In [16]:
import pandas as pd
import numpy as np
from sklearn.model_selection import train_test_split
from sklearn.linear_model import LinearRegression
from sklearn.metrics import mean_squared_error, r2_score , mean_absolute_error
import joblib

# Load the dataset
data = pd.read_csv('../data/data_file.csv')

# Fill missing values in 'total_bedrooms' with the column mean
data['total_bedrooms'] = data['total_bedrooms'].fillna(data['total_bedrooms'].mean())


# One-hot encode 'ocean_proximity' column
data_encoded = pd.get_dummies(data, columns=['ocean_proximity'], drop_first=True)

# Feature Engineering
data_encoded['rooms_per_household'] = data_encoded['total_rooms'] / data_encoded['households']
data_encoded['bedrooms_per_room'] = data_encoded['total_bedrooms'] / data_encoded['total_rooms']
data_encoded['population_per_household'] = data_encoded['population'] / data_encoded['households']

# Define target and features
target = 'median_house_value'
X = data_encoded.drop(columns=[target])
y = data_encoded[target]

# Split the data into training and test sets
X_train, X_test, y_train, y_test = train_test_split(X, y, test_size=0.2, random_state=42)

# Train simple linear regression model (using 'median_income' as a single feature)
X_train_simple = X_train[['median_income']]
X_test_simple = X_test[['median_income']]
model_simple = LinearRegression()
model_simple.fit(X_train_simple, y_train)

# Train multiple linear regression model (using top 5 features from feature importance)
features = ['median_income', 'latitude', 'total_rooms', 'housing_median_age', 'ocean_proximity_INLAND']
X_train_multiple = X_train[features]
X_test_multiple = X_test[features]
model_multiple = LinearRegression()
model_multiple.fit(X_train_multiple, y_train)

# Save the models
joblib.dump(model_simple, 'models/simple_linear_regression_model.pkl')
joblib.dump(model_multiple, 'models/multiple_linear_regression_model.pkl')

# Evaluate both models
y_pred_simple = model_simple.predict(X_test_simple)
y_pred_multiple = model_multiple.predict(X_test_multiple)

# Evaluation metrics for simple linear regression model
print("Simple Linear Regression Model:")
print("Mean Absolute Error:", mean_absolute_error(y_test, y_pred_simple))
print("Mean Squared Error:", mean_squared_error(y_test, y_pred_simple))
print("Root Mean Squared Error:", np.sqrt(mean_squared_error(y_test, y_pred_simple)))
print("R^2 Score:", r2_score(y_test, y_pred_simple))
print("\n")

# Evaluation metrics for multiple linear regression model
print("Multiple Linear Regression Model:")
print("Mean Absolute Error:", mean_absolute_error(y_test, y_pred_multiple))
print("Mean Squared Error:", mean_squared_error(y_test, y_pred_multiple))
print("Root Mean Squared Error:", np.sqrt(mean_squared_error(y_test, y_pred_multiple)))
print("R^2 Score:", r2_score(y_test, y_pred_multiple))

Simple Linear Regression Model:
Mean Absolute Error: 62990.86530093761
Mean Squared Error: 7091157771.76555
Root Mean Squared Error: 84209.01241414454
R^2 Score: 0.45885918903846656


Multiple Linear Regression Model:
Mean Absolute Error: 53668.351217420015
Mean Squared Error: 5474322614.966027
Root Mean Squared Error: 73988.6654492837
R^2 Score: 0.5822431999577118


The metrics show that the Multiple Linear Regression model performs better than the Simple Linear Regression model.
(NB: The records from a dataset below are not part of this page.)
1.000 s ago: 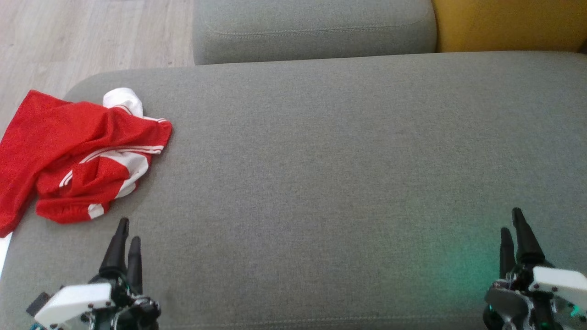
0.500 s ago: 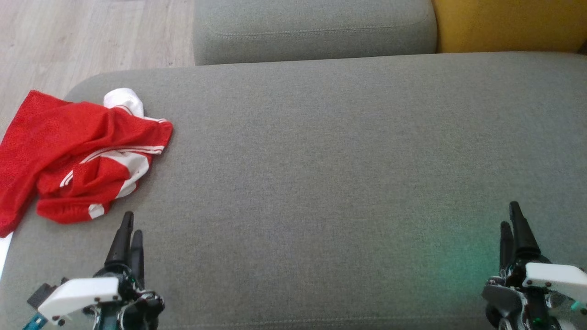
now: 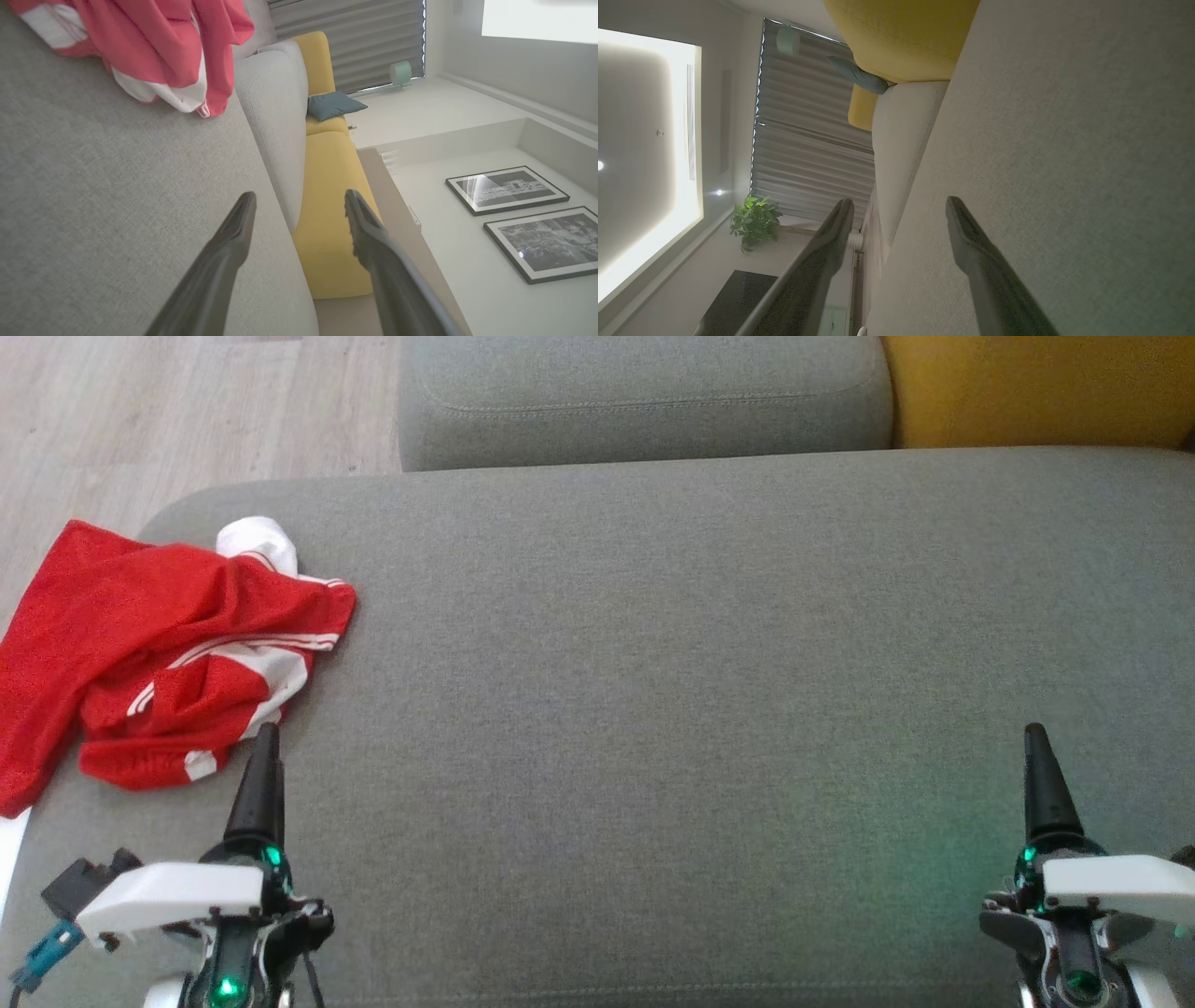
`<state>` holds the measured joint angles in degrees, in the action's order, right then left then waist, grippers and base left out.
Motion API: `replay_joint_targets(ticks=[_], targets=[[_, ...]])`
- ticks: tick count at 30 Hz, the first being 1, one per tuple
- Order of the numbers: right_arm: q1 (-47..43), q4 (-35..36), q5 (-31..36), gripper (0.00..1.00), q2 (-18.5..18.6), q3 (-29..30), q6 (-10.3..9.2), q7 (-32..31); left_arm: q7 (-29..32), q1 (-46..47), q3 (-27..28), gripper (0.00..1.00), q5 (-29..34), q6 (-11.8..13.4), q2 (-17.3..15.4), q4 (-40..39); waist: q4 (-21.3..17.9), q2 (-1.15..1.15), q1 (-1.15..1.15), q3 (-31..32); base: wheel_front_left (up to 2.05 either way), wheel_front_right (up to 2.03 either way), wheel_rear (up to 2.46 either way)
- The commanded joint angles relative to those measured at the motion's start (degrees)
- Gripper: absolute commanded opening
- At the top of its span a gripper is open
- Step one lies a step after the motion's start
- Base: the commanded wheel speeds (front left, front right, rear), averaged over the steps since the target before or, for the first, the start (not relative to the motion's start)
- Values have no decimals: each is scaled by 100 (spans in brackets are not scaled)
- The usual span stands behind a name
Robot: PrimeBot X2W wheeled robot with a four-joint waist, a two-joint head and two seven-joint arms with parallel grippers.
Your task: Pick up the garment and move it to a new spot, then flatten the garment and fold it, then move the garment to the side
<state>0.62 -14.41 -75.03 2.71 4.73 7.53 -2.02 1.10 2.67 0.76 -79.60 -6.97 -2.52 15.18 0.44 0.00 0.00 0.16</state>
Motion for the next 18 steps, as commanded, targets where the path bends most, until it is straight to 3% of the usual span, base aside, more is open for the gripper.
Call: replay_joint_targets(ticks=[1,18], targets=[[316,265,230,100,137,-54,-1,38,-59,345,26,100,197,-17,-131,-245,3,0,0,3,0,0,0],[286,564,1831,100,205,-283,-2,92,-327,497,-303,100,1728,-23,-344,-391,12,0,0,44,0,0,0]])
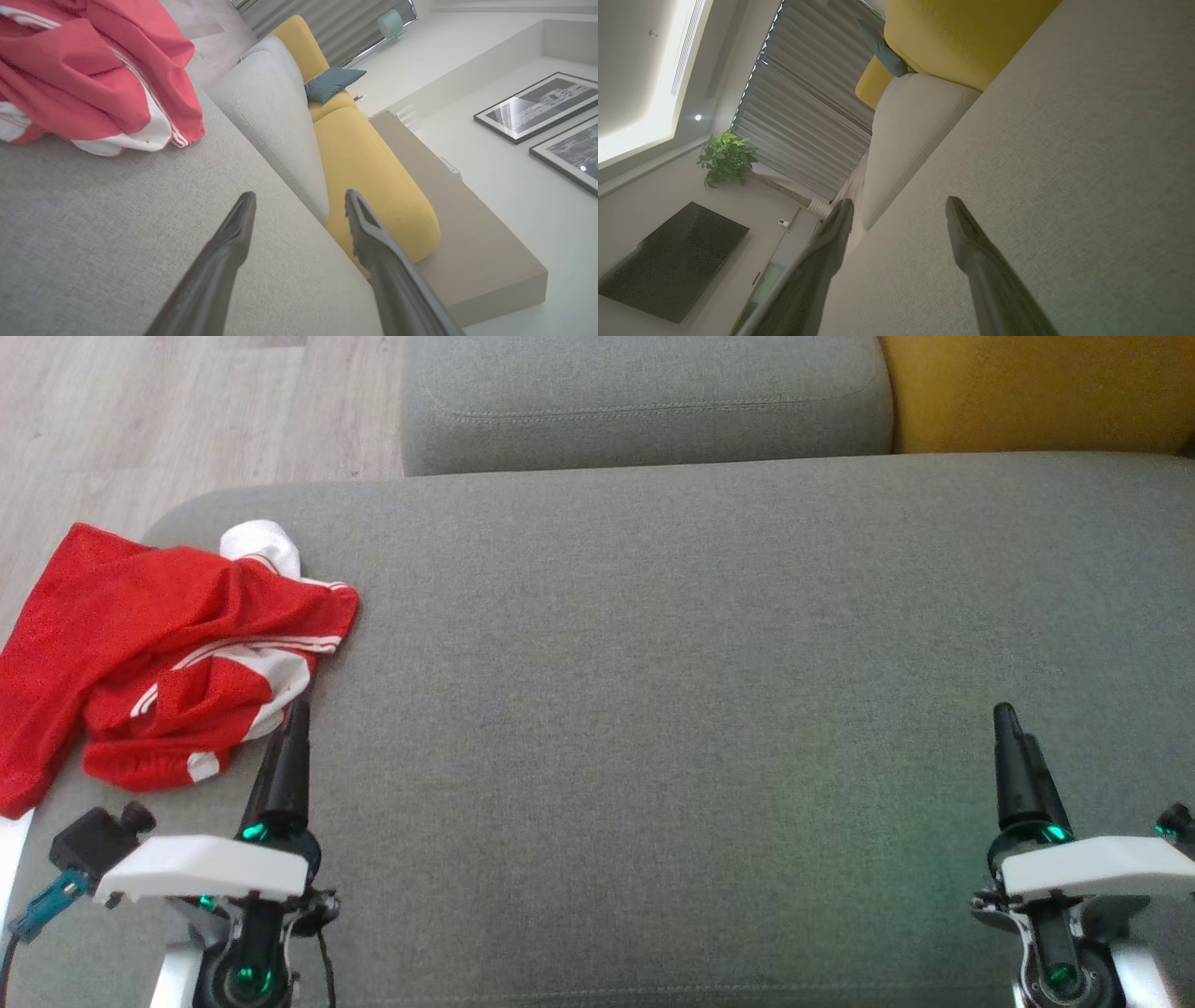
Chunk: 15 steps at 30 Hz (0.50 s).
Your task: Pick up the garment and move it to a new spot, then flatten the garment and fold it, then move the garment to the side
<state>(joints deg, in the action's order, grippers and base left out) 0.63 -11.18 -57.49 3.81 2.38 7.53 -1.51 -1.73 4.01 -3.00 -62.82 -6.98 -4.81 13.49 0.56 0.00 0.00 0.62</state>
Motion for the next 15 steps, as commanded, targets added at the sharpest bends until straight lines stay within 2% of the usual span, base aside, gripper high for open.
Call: replay_joint_targets(ticks=[1,15], targets=[[283,255,156,100,94,-63,-2,50,-60,371,57,100,143,-22,-127,-220,0,0,0,1,0,0,0],[250,380,1338,100,107,-298,-2,92,-312,468,-136,100,1462,11,-268,-161,5,0,0,16,0,0,0]])
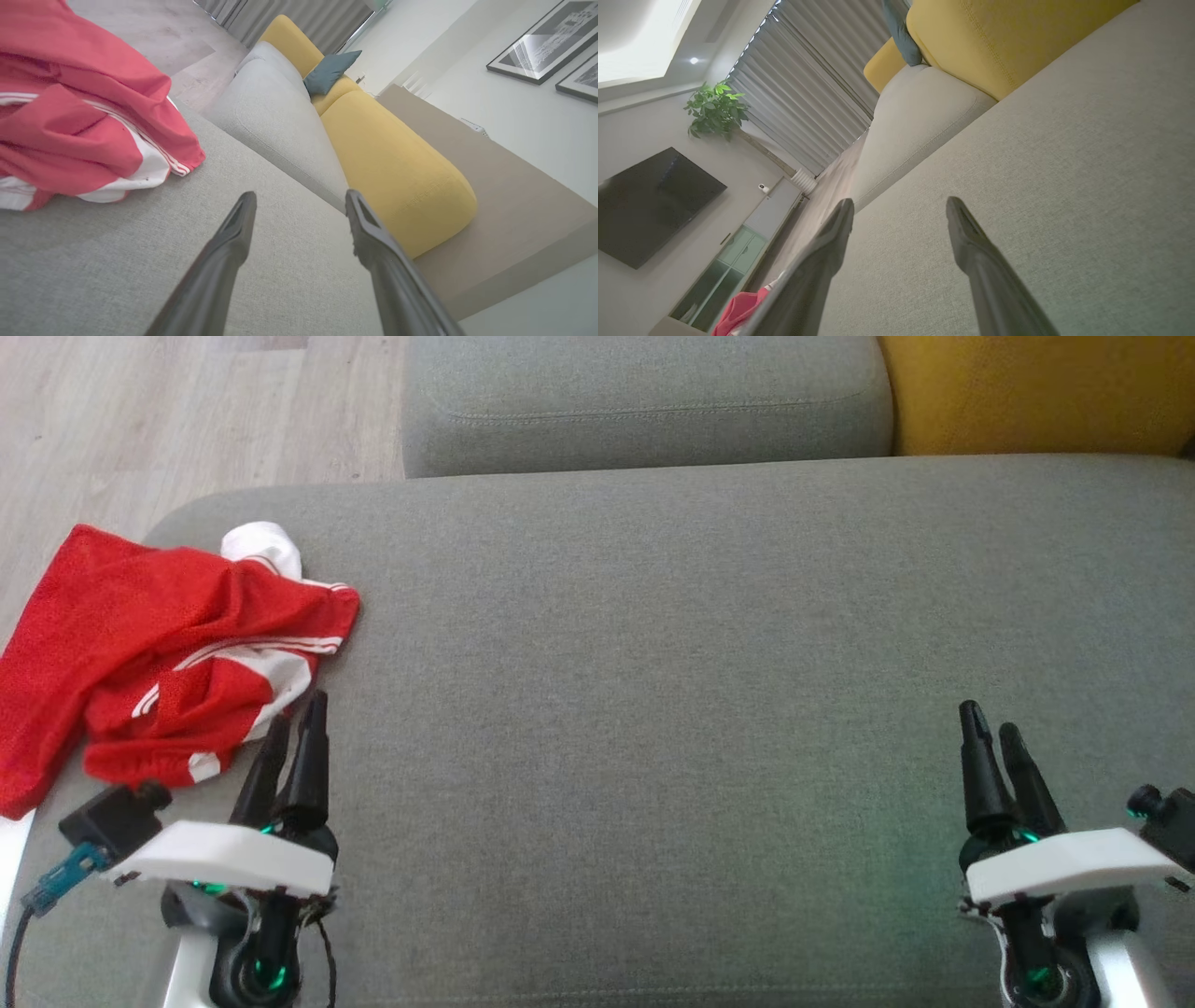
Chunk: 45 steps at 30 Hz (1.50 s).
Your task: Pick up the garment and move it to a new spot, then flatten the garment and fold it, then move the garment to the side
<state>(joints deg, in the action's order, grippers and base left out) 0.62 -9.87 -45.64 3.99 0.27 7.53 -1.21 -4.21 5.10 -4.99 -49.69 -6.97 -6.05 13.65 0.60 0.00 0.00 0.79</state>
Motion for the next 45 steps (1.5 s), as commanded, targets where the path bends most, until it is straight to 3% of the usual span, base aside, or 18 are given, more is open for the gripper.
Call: replay_joint_targets(ticks=[1,45], targets=[[251,252,234,100,91,-99,-2,67,-80,364,52,100,232,16,-155,-173,2,0,0,0,0,0,0],[123,507,3375,100,-72,-201,-4,354,-801,520,-120,100,3054,278,-370,217,22,0,0,-4,0,0,0]])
Here’s how we can interpret the results and consider steps to improve the model further:

Interpretation:

Mean Absolute Error (MAE): The multiple linear regression model has a lower MAE (53,668 vs. 62,991), indicating it generally makes smaller errors in prediction.

Mean Squared Error (MSE) and RMSE: The multiple model also has a lower MSE and RMSE, suggesting it handles large errors better.

R² Score: The multiple regression model’s R² score (0.582) indicates it explains 58.2% of the variance in house values, which is better than the simple model's R² score (45.9%).